Product granulation and blending present ongoing technical hurdles. If drying temperatures spike even slightly above process range, particle agglomeration increases and downstream blending falters. We addressed this operational challenge by integrating real-time temperature and humidity feedback, adjusting dryer parameters automatically to match daily plant conditions. These changes improved downstream powder flow and batch reproducibility, reducing the rate of blending complaints by almost half.
Raw material variability affects active content; not every Sophora japonica harvest offers the same isoquercitrin yield. Our plant engineers increased batch blending flexibility, using several pre-tested feedstocks to avoid weak lots. Every autumn, we review active marker content from each supplier before winter production ramps up. Inconsistent batches risk customer trust, and in a world of precise dietary dosages, accuracy matters.
Shipping and packaging also play critical roles. Early export batches developed excess color due to oxygen ingress during transoceanic shipping. Now, our logistics teams verify drum linings and use oxygen-scavenging sachets to lock in color and freshness. These operational improvements stem directly from customer complaints and practical experience in global transport.

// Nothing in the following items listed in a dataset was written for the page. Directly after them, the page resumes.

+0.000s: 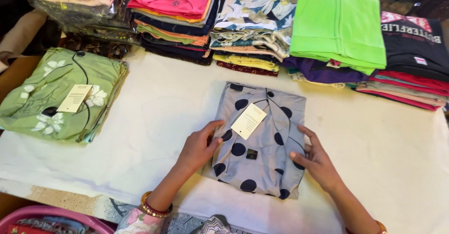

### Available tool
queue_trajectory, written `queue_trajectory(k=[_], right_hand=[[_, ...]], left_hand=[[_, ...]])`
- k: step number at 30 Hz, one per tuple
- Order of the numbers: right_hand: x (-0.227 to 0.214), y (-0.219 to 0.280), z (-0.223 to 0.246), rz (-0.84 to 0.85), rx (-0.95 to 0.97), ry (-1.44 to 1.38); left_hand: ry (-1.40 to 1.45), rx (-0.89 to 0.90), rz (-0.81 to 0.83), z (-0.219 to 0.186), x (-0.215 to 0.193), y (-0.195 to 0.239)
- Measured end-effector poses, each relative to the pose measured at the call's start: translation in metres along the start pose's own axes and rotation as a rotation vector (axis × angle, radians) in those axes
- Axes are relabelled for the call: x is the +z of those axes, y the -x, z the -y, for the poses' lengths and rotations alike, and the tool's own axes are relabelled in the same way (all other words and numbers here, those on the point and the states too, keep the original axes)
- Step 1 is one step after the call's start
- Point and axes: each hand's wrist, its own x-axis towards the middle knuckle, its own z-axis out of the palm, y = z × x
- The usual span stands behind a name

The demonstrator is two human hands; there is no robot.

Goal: Folding various items of clothing on a table in a garment warehouse or shop.

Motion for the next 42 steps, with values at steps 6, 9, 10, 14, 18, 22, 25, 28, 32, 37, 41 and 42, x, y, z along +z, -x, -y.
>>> queue_trajectory(k=[6, 9, 10, 14, 18, 22, 25, 28, 32, 37, 41, 42], right_hand=[[0.007, 0.026, 0.035, -0.054, 0.002, -0.122], [0.008, 0.029, 0.016, 0.024, 0.032, -0.104], [0.008, 0.030, 0.014, 0.024, 0.023, -0.102], [0.007, 0.034, 0.017, 0.022, 0.048, -0.111], [-0.001, 0.035, 0.012, 0.079, 0.252, 0.267], [-0.009, 0.033, 0.065, -0.131, 0.175, 0.739], [-0.003, 0.012, 0.079, -0.292, -0.471, 0.872], [0.016, -0.037, 0.069, -0.102, -0.744, 0.952], [0.021, -0.105, 0.024, -0.004, -0.529, 1.188], [0.018, -0.121, -0.001, 0.000, -0.366, 1.192], [0.010, -0.108, -0.003, -0.012, -0.408, 1.138], [0.006, -0.104, -0.003, -0.014, -0.467, 1.091]], left_hand=[[0.209, 0.071, -0.037, 0.002, -0.002, 0.007], [0.470, -0.116, 0.095, 0.024, 0.010, 0.009], [0.470, -0.107, 0.090, 0.027, 0.012, 0.009], [0.685, -0.186, 0.168, 0.018, 0.009, 0.014], [-0.081, -0.135, 0.199, 0.027, -0.004, 0.011], [-0.498, -0.202, 0.187, -0.025, -0.039, 0.002], [-0.412, 0.425, -0.188, -0.034, -0.029, -0.030], [-0.315, 0.652, -0.091, -0.039, 0.007, -0.079], [-0.529, 0.624, 0.011, -0.007, 0.058, -0.129], [-0.646, 0.547, 0.035, 0.012, 0.072, -0.135], [-0.643, 0.529, 0.080, 0.007, 0.060, -0.120], [-0.624, 0.517, 0.107, 0.005, 0.054, -0.117]])
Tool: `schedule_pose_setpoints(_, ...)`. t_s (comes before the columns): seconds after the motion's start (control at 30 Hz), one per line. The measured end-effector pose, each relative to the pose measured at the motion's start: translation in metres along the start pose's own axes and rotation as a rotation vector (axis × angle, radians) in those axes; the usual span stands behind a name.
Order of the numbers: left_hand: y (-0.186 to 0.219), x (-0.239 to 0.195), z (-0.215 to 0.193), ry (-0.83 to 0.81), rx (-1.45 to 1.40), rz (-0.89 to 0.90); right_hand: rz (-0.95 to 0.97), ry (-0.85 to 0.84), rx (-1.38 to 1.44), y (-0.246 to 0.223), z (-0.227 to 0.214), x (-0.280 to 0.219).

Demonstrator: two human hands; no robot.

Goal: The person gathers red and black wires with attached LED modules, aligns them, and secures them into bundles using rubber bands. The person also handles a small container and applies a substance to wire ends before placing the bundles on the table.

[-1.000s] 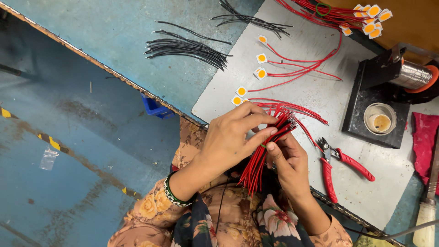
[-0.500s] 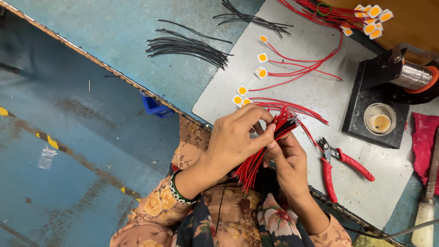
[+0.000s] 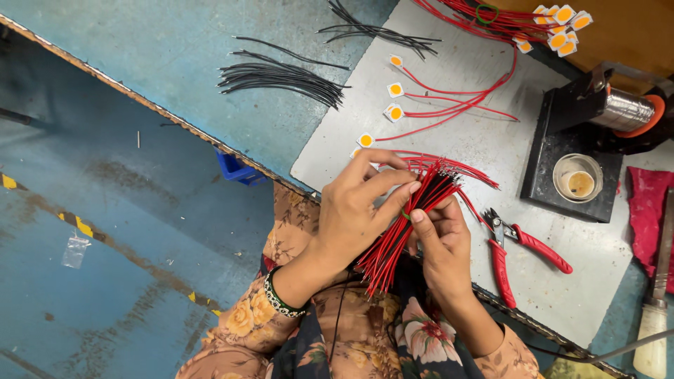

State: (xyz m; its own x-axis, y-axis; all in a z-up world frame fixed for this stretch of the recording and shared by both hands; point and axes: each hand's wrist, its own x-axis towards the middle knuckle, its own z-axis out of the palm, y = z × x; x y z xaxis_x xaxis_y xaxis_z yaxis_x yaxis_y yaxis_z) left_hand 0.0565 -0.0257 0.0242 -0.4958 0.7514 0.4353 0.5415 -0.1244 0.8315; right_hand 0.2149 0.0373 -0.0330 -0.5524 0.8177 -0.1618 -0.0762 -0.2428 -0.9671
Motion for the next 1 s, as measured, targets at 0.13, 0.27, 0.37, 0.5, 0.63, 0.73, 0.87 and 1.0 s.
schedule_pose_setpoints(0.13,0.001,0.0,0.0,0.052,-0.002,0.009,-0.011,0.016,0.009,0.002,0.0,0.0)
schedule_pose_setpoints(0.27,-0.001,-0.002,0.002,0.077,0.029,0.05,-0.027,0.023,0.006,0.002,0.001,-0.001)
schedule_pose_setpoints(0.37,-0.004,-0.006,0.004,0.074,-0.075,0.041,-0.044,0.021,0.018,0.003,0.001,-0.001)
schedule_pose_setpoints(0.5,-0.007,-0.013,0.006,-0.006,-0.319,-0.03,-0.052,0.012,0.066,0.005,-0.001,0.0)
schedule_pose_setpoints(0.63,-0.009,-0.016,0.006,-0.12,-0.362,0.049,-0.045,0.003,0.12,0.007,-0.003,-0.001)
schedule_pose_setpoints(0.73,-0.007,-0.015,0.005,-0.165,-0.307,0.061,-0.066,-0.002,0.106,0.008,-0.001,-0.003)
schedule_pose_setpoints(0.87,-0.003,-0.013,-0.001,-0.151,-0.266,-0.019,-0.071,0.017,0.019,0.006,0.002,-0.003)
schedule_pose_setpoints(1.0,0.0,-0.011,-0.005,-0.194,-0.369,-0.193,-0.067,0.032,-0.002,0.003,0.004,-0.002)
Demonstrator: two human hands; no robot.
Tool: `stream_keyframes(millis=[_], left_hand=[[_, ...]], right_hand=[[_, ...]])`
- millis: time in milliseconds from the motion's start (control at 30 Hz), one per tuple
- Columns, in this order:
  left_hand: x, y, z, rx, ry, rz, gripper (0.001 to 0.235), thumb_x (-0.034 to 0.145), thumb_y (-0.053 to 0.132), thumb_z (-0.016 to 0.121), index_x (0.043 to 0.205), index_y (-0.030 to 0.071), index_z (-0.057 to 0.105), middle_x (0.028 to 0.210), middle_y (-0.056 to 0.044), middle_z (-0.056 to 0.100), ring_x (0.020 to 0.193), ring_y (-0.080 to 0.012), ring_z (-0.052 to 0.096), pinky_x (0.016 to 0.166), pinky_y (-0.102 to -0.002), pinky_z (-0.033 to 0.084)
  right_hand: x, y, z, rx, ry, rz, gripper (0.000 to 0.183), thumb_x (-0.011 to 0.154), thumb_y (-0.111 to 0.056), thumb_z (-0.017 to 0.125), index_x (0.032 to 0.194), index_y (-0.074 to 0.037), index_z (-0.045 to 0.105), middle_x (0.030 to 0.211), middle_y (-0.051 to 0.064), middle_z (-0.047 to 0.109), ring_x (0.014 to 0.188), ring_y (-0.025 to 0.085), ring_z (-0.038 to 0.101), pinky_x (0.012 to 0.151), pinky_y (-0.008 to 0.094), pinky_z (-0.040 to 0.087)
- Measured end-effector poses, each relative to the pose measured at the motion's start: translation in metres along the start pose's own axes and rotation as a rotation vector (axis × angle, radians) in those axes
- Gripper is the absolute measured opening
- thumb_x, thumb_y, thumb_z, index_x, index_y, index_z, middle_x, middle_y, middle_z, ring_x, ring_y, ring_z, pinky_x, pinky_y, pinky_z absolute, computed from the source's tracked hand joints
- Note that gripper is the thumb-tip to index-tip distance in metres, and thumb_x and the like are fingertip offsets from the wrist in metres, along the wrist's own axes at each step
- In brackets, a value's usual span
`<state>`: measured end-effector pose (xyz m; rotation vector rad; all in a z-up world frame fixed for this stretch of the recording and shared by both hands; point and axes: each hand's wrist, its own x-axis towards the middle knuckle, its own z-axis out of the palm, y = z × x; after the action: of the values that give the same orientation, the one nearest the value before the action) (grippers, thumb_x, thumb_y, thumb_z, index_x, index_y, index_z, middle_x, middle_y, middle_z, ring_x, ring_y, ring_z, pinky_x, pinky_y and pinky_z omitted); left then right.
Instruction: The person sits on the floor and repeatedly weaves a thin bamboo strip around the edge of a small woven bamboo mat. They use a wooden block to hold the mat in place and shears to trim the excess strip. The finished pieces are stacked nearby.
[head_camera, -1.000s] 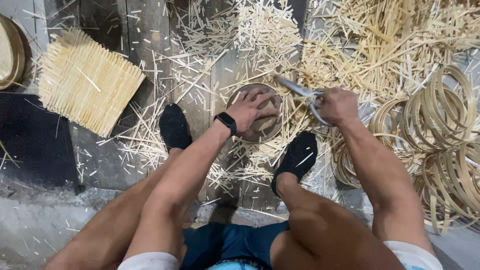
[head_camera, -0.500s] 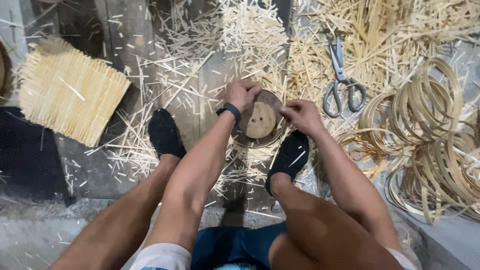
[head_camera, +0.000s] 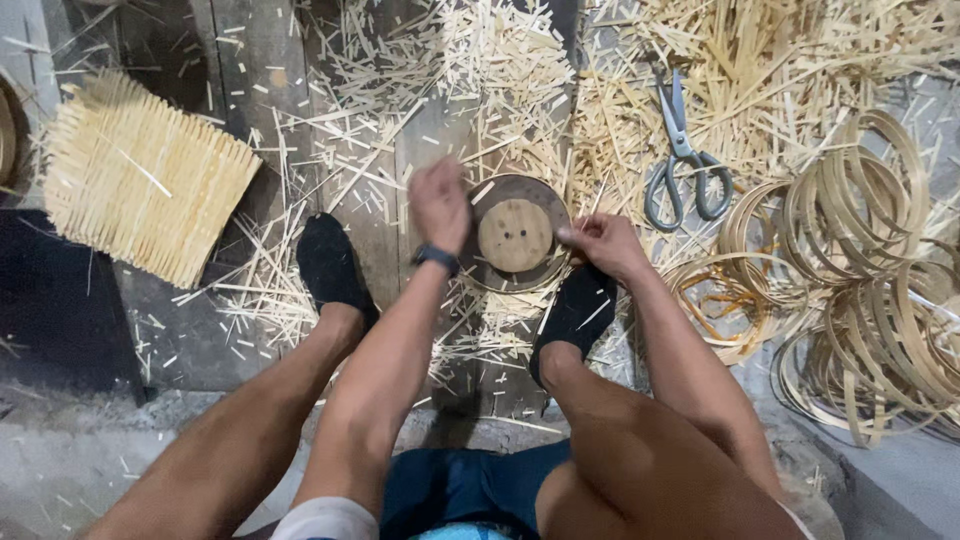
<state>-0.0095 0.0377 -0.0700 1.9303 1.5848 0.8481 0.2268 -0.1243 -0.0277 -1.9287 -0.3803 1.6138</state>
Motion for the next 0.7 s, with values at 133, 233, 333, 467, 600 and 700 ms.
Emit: stream_keyframes(millis=[133,233,333,467,600,700], left_hand=[[-0.025,-0.024,-0.041,-0.165,-0.477,-0.566,0.037,0.084,0.029,0.08,0.106,-0.001,0.078,0.095,-0.015,0.078,0.084,-0.0244,0.073,0.075,-0.037,0.058],[-0.026,-0.027,-0.046,-0.324,-0.52,-0.706,0.038,0.075,0.019,0.088,0.105,-0.003,0.079,0.097,-0.01,0.08,0.084,-0.0174,0.074,0.075,-0.031,0.059],[-0.018,-0.019,-0.044,-0.187,-0.532,-0.724,0.035,0.075,0.018,0.089,0.102,-0.002,0.08,0.096,-0.01,0.08,0.083,-0.0165,0.074,0.075,-0.028,0.057],[-0.012,0.001,-0.056,-0.237,-0.488,-0.769,0.036,0.08,0.016,0.089,0.108,-0.005,0.08,0.098,-0.015,0.08,0.086,-0.022,0.072,0.074,-0.033,0.057],[-0.044,0.015,-0.063,-0.942,-0.48,-1.267,0.034,0.096,0.017,0.063,0.127,0.005,0.058,0.11,-0.011,0.073,0.096,-0.0244,0.072,0.079,-0.041,0.062],[-0.084,0.015,-0.054,-1.1,-0.527,-1.245,0.029,0.101,0.01,0.062,0.126,-0.003,0.056,0.111,-0.013,0.07,0.098,-0.0273,0.072,0.084,-0.043,0.064]], right_hand=[[-0.002,0.015,-0.003,0.138,-0.029,-0.064,0.019,0.088,-0.011,0.079,0.099,0.003,0.073,0.084,0.007,0.073,0.067,0.013,0.069,0.059,0.027,0.059],[0.009,0.019,-0.002,0.192,-0.046,-0.037,0.015,0.088,-0.008,0.078,0.097,0.003,0.072,0.083,0.006,0.073,0.066,0.013,0.069,0.059,0.027,0.06],[0.012,0.019,0.0,0.172,-0.002,-0.033,0.014,0.089,-0.007,0.078,0.095,0.003,0.071,0.082,0.007,0.071,0.065,0.015,0.067,0.056,0.028,0.057],[-0.008,0.006,0.004,0.35,0.03,-0.088,0.015,0.091,-0.01,0.079,0.093,0.003,0.071,0.081,0.009,0.071,0.064,0.015,0.065,0.054,0.027,0.055],[-0.029,-0.009,0.009,0.549,-0.114,0.047,0.016,0.089,-0.009,0.074,0.085,0.004,0.067,0.079,0.014,0.073,0.067,0.02,0.075,0.062,0.031,0.067],[-0.027,-0.011,0.027,0.435,-0.011,0.031,0.018,0.092,-0.009,0.074,0.084,0.006,0.066,0.074,0.016,0.071,0.059,0.023,0.071,0.051,0.032,0.059]])
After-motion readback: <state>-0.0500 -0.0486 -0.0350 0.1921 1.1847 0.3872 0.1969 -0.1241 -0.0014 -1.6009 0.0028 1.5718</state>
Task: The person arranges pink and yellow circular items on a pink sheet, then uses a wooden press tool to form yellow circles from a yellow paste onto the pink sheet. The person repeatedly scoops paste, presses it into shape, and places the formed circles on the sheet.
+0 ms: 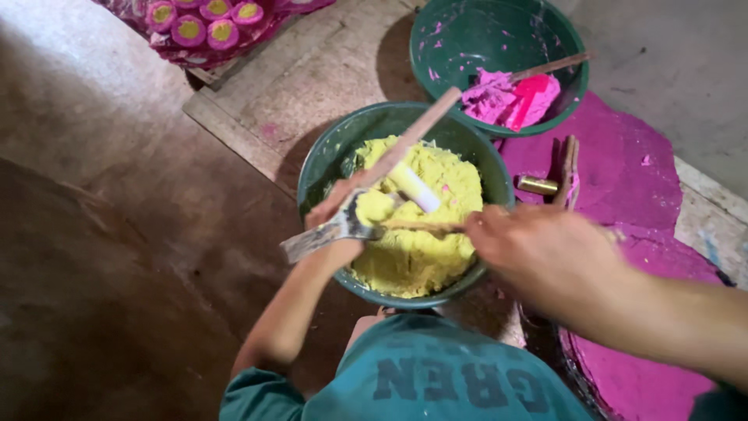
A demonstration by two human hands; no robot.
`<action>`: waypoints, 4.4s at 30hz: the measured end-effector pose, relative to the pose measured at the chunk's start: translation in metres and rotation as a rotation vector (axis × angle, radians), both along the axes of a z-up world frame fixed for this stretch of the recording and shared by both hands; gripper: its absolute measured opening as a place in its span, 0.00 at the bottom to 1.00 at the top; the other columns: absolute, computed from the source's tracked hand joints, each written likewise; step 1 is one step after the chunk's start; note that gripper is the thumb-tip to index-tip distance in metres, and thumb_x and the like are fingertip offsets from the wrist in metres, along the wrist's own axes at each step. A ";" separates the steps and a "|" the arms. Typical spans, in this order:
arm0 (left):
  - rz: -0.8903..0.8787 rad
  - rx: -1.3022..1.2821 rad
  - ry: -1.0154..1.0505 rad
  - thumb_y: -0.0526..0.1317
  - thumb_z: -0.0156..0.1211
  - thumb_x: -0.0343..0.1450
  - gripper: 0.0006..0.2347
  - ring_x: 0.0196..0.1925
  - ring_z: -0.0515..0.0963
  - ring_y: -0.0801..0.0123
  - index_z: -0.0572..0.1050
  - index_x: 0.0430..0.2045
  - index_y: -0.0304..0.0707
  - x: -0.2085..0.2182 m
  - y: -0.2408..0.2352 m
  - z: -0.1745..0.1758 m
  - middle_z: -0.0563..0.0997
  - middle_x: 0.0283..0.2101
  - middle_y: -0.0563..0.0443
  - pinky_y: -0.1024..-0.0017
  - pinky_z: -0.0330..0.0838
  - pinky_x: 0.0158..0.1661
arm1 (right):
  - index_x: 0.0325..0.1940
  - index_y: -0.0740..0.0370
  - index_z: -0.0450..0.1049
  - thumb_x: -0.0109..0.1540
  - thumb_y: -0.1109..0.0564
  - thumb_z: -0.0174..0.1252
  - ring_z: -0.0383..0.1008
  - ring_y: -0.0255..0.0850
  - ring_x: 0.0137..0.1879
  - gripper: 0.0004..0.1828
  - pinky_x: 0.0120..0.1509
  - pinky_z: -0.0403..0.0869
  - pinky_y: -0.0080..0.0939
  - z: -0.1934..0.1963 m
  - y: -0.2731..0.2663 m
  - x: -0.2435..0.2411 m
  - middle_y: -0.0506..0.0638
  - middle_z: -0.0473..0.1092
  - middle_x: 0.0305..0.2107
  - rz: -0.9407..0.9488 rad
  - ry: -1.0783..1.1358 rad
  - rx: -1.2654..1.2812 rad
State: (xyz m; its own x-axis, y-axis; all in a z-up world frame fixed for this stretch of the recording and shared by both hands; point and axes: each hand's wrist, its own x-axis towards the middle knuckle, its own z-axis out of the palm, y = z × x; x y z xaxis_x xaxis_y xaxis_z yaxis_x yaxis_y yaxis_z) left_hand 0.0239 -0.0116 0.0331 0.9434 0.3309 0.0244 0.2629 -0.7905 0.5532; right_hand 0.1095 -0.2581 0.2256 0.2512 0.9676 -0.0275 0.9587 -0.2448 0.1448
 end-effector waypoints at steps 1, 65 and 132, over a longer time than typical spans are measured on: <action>-0.043 0.058 -0.177 0.50 0.66 0.69 0.29 0.67 0.72 0.52 0.66 0.68 0.52 0.000 0.008 0.004 0.71 0.68 0.52 0.59 0.69 0.63 | 0.43 0.62 0.74 0.55 0.58 0.56 0.78 0.44 0.32 0.13 0.27 0.75 0.44 0.012 -0.004 -0.001 0.51 0.72 0.30 -0.027 -0.048 0.002; 0.245 -0.673 -0.659 0.32 0.61 0.71 0.11 0.48 0.79 0.61 0.76 0.47 0.30 0.021 0.088 -0.027 0.80 0.46 0.47 0.65 0.73 0.51 | 0.75 0.57 0.64 0.64 0.62 0.48 0.73 0.45 0.33 0.32 0.44 0.73 0.40 -0.161 0.002 0.021 0.61 0.73 0.30 -0.480 1.063 0.250; -1.091 -2.527 -0.005 0.68 0.48 0.71 0.40 0.61 0.75 0.63 0.63 0.74 0.39 0.162 -0.407 -0.062 0.77 0.51 0.51 0.59 0.61 0.71 | 0.63 0.66 0.68 0.62 0.26 0.31 0.83 0.50 0.51 0.46 0.62 0.73 0.49 -0.192 -0.453 -0.044 0.62 0.80 0.42 -1.141 2.249 0.384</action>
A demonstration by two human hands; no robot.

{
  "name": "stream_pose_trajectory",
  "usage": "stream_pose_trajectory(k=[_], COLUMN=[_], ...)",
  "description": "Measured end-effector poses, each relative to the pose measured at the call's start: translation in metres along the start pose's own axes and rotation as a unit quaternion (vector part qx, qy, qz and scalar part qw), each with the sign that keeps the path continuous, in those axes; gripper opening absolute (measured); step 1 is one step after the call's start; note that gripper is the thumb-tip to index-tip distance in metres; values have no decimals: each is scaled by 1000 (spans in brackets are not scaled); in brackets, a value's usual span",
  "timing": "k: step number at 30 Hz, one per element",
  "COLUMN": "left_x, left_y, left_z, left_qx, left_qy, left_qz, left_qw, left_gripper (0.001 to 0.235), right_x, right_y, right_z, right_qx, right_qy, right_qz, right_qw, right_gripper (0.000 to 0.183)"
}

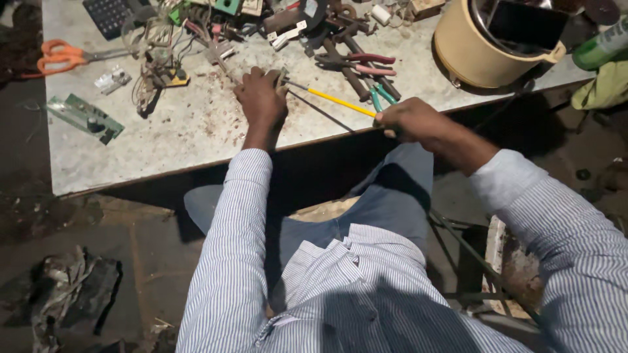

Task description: The person uses pliers and a screwdriver to manipulate a small electronic component on a cluttered workbench. They repeatedly pry and adjust the component, then inspect it by hand.

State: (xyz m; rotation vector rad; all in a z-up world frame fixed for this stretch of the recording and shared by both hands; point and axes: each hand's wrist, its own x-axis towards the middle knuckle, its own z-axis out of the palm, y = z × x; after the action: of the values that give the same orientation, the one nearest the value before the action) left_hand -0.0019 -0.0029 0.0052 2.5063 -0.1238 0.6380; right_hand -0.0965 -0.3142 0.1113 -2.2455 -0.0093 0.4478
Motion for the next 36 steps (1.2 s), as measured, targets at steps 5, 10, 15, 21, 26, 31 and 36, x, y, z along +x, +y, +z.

For anyone relying on isoquercitrin to anchor a formulation, supplier consistency sets the stage for downstream success. Our factory workers, lab technicians, and quality control team embrace lessons learned from years of hands-on production, regulatory inspection, and customer audits. By combining rigorous analytical controls with equipment upgrades and supplier development, we offer a product that delivers on purity, solubility, and shelf-stable performance.
Each drum shipped carries not just a quality certificate, but the practical advantages earned by solving the same problems our customers face in their own plants: from batch-to-batch predictability to clean ingredient labeling and traceability. Our ongoing mission is to refine every step—from farm to blending room—driven by both scientific evidence and customer partnerships, not marketing promises or technical jargon. The result is an isoquercitrin that stands up to the most demanding production lines, trusted by manufacturers serious about detail and reliability.